There are good reasons to delay setting pen to paper. Fear, though, is NEVER a good reason. (Remember: just because you write a story doesn’t mean you have to publish it!)
Back at the beginning of my journey as a writer, back before I published anything, I had this idea for a story: From the first person perspective, have each of three characters tell the reader about an event that happened to all of them at the end of grade seven. They had been camping in the woods, camping with a fourth person, a person who died that night. Each of the first person accounts would differ and, through those differences, the reader would come to know the characters.
By the three-quarter point I wanted the reader to have formed certain conclusions about what happened that night.
The last quarter of the story would be written in objective third person (fly on the wall perspective) and would be a recounting of the event itself. Further, the ending would introduce a twist, something that would shatter one of the reader’s fundamental assumptions, but in a way that made sense.
At least, that was the plan!
Now, I’m not saying this story would have been any good, but I would have enjoyed writing it and, at the very least, it would have been good writing practice.
I ended up never writing the story. Here’s what happened:
A friend asked what the story was about.
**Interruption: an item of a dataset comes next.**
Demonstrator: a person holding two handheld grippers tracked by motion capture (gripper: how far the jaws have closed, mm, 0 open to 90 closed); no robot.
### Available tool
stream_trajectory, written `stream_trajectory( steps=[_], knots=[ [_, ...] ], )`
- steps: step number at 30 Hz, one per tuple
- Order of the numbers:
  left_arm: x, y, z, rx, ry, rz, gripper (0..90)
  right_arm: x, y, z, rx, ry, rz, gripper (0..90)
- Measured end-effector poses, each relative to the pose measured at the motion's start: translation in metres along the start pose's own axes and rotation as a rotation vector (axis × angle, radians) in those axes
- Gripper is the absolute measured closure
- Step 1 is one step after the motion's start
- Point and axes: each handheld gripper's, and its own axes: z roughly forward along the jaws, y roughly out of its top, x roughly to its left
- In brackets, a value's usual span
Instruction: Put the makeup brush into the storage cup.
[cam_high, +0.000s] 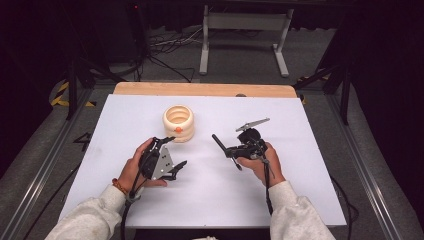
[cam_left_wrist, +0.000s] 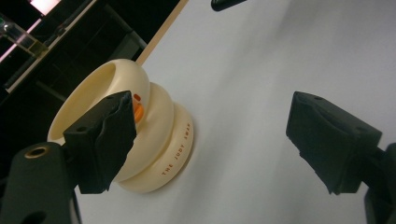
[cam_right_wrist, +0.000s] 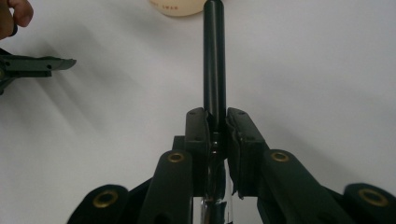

These days I have a rule: Never EVER discuss a WIP before the first draft is complete. At that time my story was still in the idea stage. Anyway, I told her.
She said, “Oh no! You can’t do that. You can’t switch the POV from first to third at the end and you absolutely can’t have three different first person accounts.”
And then she gave me a look that seemed to question my sanity!
Please don’t misunderstand. I now think my friend was correct, having three different first person narrators would have been extremely off-putting for readers (to say the least!). But that was in the days before I knew about free indirect voice. If I had written the story and put it away in a drawer I could have gone back to it as a more experienced writer and turned the first person accounts into third person accounts but without losing the sense of intimacy the story required.
As it was, my fear made me rethink the entire story. Where before I was excited and eager to begin now I questioned the whole enterprise. I spent so much time rethinking the story that I decided I wasn’t mature enough as a writer to attempt the project and put it to the side.
Here’s my advice: Even if you’ve gotten hold of an idea for a story you think you’ll never be able to publish, if it’s in your heart to write it, if you’re passionate about it, then go for it! Write it.
Nowhere is it written, there is no commandment scrawled on stone tablets, that you have to publish every story you write.
Granted, you might NOT want to take months, or even years, out of your life writing a book length work you don’t think will be publishable. Point taken. But I believe that every longform story--the main plot line at least--can be condensed into a shortish story. Or at least a novella.
The other day Adam Savage interviewed Andy Weir, author of runaway bestseller “The Martian,” for his podcast. It’s fascinating and I urge you to listen. Anyway, Adam mentions the book has a POV shift from first to third person halfway through!
When I heard that I sat in stunned silence. Now, I’m not saying that just because Andy Weir was able to pull off switching from first person to third that I would have been able to pull it off. I’m only saying that I should have tried. I should have written the story and THEN made the judgement call: Did it work?
As Stephen King says: It’s all on the table. Everything. Try it out. If it doesn’t work then don’t send the story out into the world. That one will just be for you. I’ve got a few stories like that and, honestly, they’re some of my favorites!
The lesson I’ve learnt (or at least I hope I have!) is: Don’t let fear stop you from writing the story that’s in your heart to write.
I’ve decided I AM going to write that story and, in tandem with writing this blog post, have completed a (very rough!) first draft. Even if the story never sees the light of day, I’m putting this in the win column because I conquered my fear. And fear can lead to writers block--or at least it can if you’re me. (grin)
Don’t let fear get the upper hand. Write the story!